Problem requirements
Which lines of the records contain the word "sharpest"? Copy each one.

The data
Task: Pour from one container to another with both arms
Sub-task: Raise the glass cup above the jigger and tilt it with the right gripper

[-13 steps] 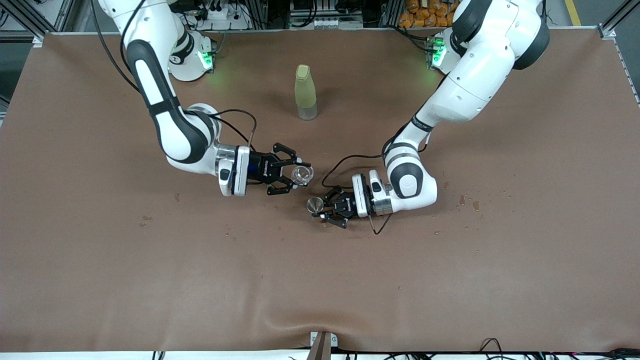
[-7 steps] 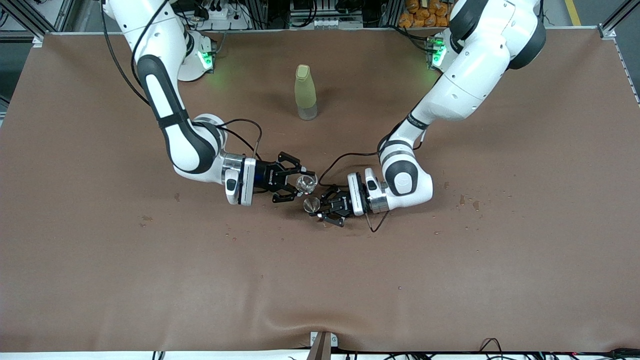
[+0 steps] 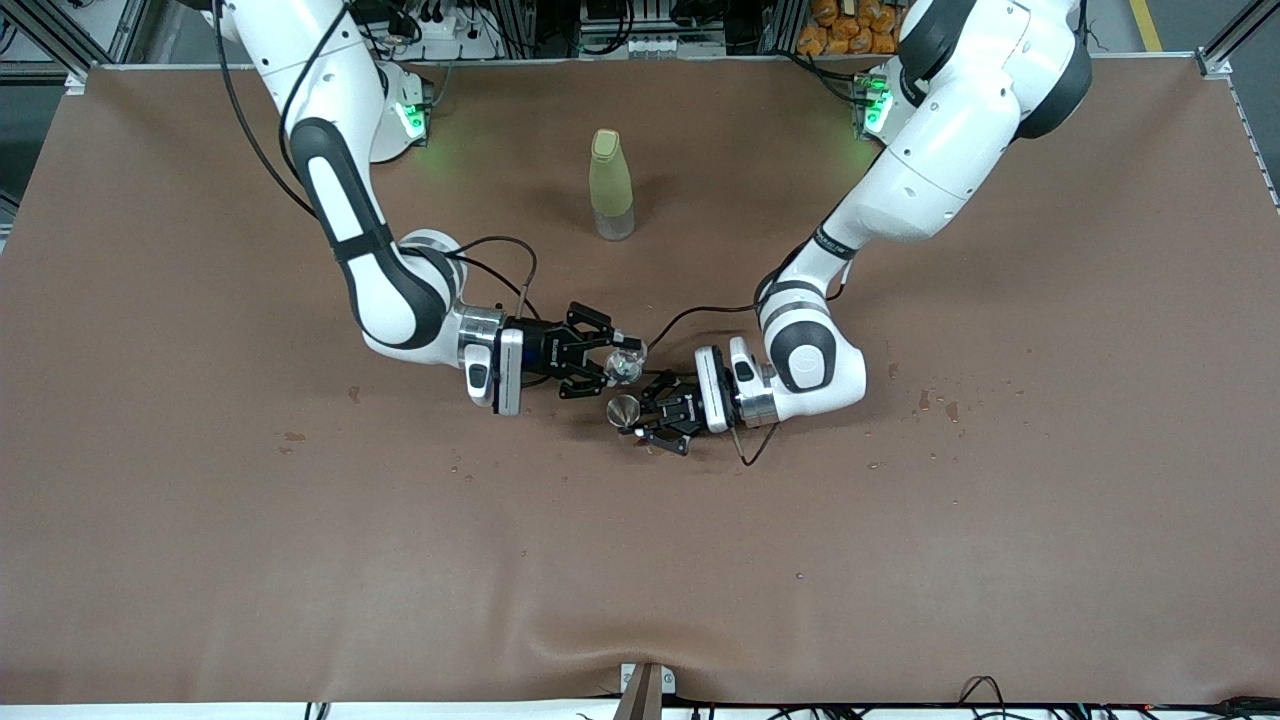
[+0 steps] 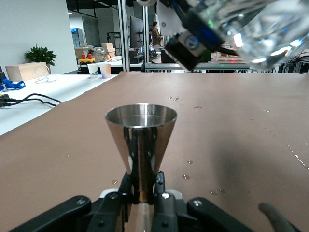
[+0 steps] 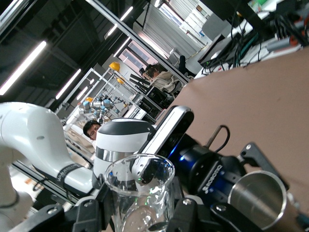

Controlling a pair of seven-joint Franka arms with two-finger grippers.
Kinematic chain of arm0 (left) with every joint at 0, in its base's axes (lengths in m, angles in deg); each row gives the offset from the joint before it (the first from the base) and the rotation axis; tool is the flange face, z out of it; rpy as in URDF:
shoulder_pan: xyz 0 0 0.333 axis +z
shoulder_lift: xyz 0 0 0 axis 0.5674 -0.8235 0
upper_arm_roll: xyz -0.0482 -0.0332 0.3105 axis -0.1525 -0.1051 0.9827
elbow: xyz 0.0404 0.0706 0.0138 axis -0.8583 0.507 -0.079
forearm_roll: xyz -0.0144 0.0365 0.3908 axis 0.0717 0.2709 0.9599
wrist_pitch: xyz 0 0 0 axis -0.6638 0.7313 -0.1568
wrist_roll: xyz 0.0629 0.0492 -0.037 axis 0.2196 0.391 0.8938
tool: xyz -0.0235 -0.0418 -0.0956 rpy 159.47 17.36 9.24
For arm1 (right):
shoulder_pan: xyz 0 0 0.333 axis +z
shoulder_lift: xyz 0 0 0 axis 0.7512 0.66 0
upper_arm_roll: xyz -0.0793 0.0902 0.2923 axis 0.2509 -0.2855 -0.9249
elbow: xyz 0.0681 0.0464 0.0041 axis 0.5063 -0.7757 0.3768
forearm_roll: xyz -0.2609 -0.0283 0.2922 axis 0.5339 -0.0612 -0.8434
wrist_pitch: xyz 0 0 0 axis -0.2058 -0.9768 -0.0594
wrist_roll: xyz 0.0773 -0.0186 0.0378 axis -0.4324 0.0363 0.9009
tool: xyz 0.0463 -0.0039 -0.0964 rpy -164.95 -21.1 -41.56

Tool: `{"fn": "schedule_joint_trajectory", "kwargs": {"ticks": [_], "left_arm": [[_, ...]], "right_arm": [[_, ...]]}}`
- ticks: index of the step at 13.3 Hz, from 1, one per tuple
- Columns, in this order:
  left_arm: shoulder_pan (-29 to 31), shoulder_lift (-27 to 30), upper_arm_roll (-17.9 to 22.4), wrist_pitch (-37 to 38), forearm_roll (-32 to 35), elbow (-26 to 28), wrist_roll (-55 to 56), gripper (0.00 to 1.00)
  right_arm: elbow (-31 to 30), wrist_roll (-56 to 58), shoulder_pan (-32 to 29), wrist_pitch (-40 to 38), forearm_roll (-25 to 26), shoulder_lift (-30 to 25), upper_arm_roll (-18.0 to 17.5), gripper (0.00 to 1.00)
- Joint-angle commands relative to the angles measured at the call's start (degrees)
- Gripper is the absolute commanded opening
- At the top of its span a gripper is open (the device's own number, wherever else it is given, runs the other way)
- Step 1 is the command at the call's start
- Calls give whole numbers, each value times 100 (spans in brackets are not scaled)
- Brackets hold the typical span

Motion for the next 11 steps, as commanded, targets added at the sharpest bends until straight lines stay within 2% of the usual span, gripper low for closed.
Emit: {"fn": "schedule_joint_trajectory", "kwargs": {"ticks": [1,7,11], "left_arm": [[-76,48,60,-79,-178,-33,-49,0],[-58,48,60,-79,-187,-24,-40,0],[-23,66,60,-79,-205,-7,-31,0]], "right_arm": [[105,-957,-14,-98,-82,41,-18,0],[175,-1523,-75,-81,-108,154,-18,0],[386,-1629,21,-46,-573,383,-18,0]]}}
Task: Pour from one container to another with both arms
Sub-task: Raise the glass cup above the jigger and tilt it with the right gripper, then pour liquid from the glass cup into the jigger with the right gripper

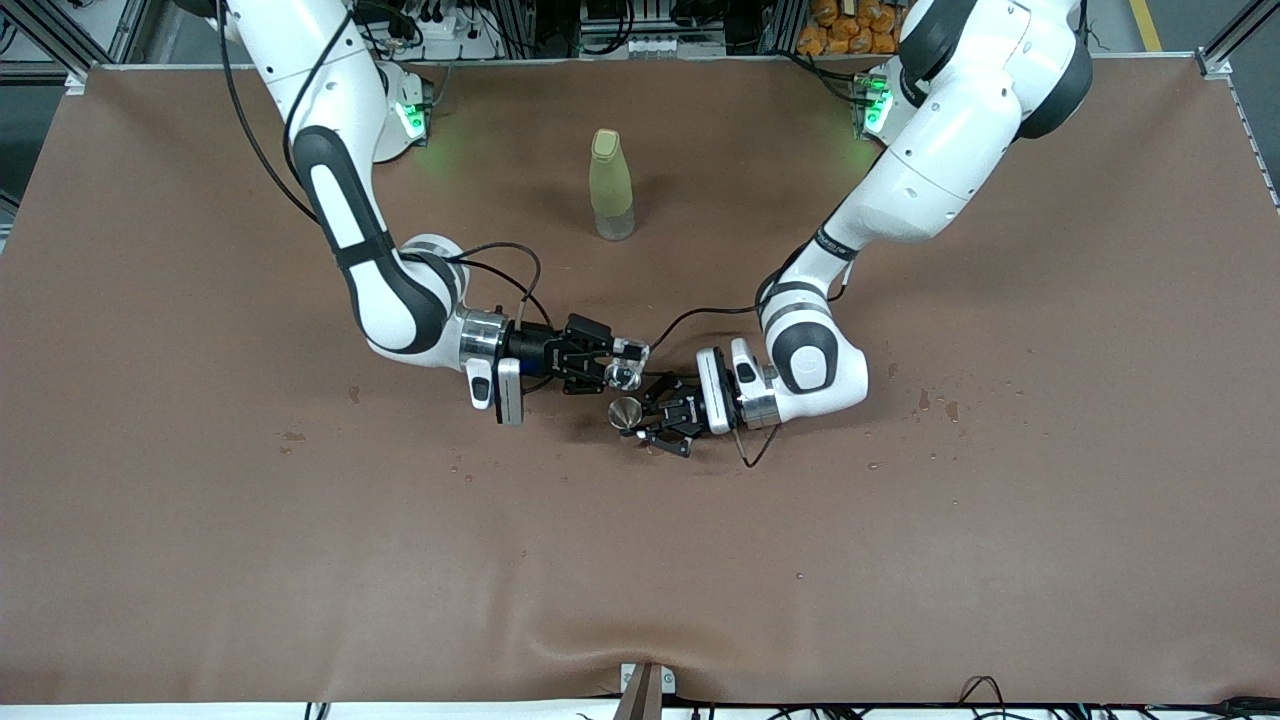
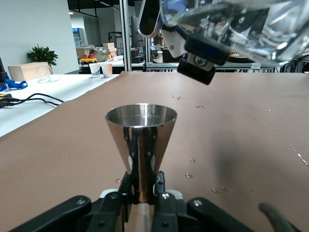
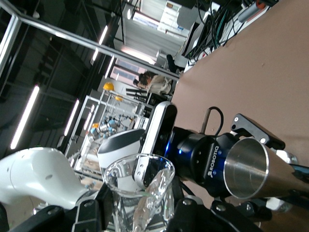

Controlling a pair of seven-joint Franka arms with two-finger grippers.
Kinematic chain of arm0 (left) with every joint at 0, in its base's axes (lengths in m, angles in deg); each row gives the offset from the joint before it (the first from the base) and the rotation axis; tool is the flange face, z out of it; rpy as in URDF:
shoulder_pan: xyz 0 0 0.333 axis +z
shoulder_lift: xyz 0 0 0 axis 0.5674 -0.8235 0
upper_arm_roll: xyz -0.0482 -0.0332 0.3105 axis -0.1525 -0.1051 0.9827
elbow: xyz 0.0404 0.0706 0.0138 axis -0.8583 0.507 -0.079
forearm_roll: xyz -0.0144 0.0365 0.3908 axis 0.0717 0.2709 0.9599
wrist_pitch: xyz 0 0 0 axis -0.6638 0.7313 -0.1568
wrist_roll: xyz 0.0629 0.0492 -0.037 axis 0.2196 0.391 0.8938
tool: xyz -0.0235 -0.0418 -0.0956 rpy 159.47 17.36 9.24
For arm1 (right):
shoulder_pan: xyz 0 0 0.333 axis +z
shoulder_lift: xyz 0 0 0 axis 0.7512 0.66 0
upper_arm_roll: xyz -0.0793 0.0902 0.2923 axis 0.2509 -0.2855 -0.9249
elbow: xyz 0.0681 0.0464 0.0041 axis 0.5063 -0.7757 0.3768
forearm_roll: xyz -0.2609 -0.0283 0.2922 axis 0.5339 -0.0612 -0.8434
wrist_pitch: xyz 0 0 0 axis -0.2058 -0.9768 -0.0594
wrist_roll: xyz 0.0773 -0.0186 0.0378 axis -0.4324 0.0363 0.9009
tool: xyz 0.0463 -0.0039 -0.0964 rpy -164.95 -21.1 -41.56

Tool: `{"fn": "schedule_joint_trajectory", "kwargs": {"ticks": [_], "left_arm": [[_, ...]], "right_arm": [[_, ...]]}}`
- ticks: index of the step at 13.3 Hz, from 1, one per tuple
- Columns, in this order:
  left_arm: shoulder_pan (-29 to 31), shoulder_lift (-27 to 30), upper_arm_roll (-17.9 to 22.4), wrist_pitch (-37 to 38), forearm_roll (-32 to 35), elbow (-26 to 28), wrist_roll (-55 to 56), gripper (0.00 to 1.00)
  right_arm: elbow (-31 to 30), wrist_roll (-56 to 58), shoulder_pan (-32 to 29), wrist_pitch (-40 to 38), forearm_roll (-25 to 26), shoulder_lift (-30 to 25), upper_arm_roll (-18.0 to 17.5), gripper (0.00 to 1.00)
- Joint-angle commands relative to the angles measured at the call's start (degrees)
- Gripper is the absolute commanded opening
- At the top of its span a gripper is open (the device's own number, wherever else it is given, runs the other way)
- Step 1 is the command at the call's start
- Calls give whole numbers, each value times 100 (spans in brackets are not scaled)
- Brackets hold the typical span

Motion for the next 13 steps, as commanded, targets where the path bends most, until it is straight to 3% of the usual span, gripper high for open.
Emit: {"fn": "schedule_joint_trajectory", "kwargs": {"ticks": [1,13], "left_arm": [[-40,66,34,-73,-204,8,-37,0],[-40,66,34,-73,-283,43,-28,0]], "right_arm": [[323,-207,60,-11,-297,266,-20,0],[315,-1560,16,-37,-428,284,-20,0]]}}
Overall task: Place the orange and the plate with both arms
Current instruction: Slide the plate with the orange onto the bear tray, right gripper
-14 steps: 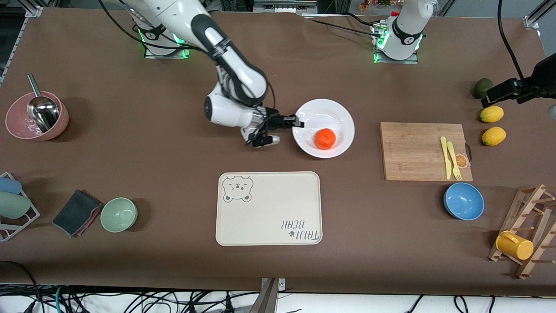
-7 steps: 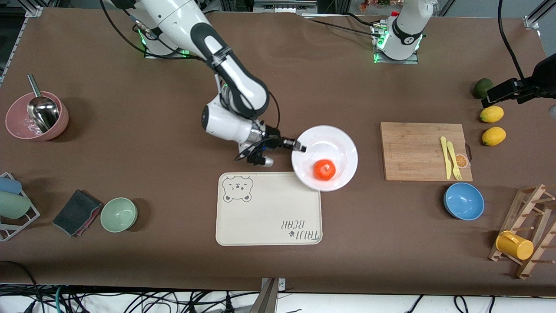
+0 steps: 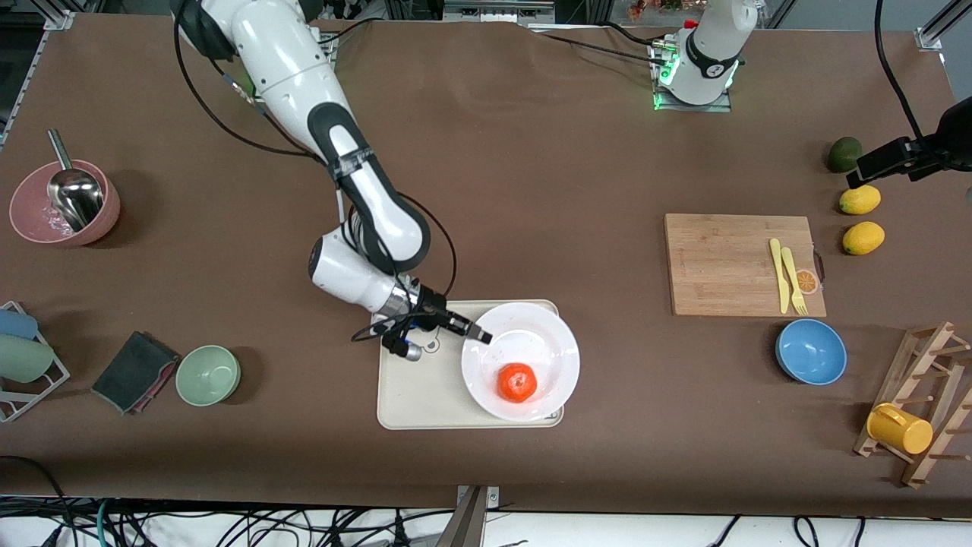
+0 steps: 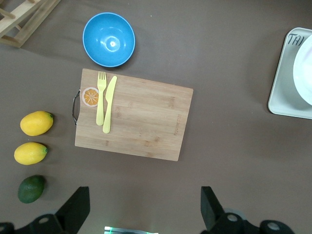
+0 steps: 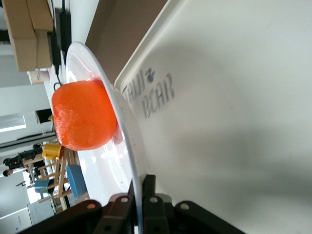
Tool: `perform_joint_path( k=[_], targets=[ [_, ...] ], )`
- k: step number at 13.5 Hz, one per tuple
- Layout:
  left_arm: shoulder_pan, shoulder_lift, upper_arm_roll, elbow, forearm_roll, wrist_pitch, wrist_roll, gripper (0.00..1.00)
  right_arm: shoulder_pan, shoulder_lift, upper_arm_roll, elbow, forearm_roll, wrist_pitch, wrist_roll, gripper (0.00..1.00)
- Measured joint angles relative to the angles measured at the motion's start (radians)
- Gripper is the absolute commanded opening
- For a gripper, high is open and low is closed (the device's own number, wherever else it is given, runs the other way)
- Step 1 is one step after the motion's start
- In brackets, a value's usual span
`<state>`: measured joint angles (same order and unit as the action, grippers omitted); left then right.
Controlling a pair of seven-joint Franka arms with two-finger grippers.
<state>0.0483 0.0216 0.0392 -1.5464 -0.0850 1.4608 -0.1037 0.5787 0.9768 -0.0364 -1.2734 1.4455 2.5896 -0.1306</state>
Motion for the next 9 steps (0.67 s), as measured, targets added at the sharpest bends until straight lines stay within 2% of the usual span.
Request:
perform_joint_path(
  k=[2,3,4,5,7,8,9],
  targets=[
    [0.001,0.000,0.000,0.000,0.000,0.000,0.000,1.00,-0.011,0.054,0.000,0.037,0.000,0.000,0.000,0.00],
    [0.003,0.000,0.000,0.000,0.000,0.000,0.000,1.00,-0.011,0.072,0.000,0.049,0.000,0.000,0.000,0.20],
    [0.004,0.000,0.000,0.000,0.000,0.000,0.000,1.00,-0.011,0.084,0.001,0.061,0.000,0.000,0.000,0.87],
    [0.005,0.000,0.000,0.000,0.000,0.000,0.000,1.00,-0.009,0.089,0.001,0.069,0.000,0.000,0.001,1.00],
    [0.005,0.000,0.000,0.000,0.000,0.000,0.000,1.00,-0.005,0.090,0.001,0.083,-0.002,0.000,0.002,1.00],
    [0.006,0.000,0.000,0.000,0.000,0.000,0.000,1.00,-0.004,0.089,-0.001,0.091,-0.024,0.000,0.001,1.00],
    [0.008,0.000,0.000,0.000,0.000,0.000,0.000,1.00,-0.003,0.086,-0.005,0.096,-0.083,0.000,0.004,1.00]
  ],
)
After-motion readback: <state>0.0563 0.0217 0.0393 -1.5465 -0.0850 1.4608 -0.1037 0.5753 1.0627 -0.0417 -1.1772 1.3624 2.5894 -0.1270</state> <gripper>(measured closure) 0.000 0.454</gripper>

Output
Motion for the next 11 steps, as commanded, targets added at the sharpest bends until straight lines stay within 2% of the usual span, gripper low for closed.
Motion for the next 9 steps (0.67 s), as measured, targets added at the sharpest bends until straight lines stay within 2% of the usual span.

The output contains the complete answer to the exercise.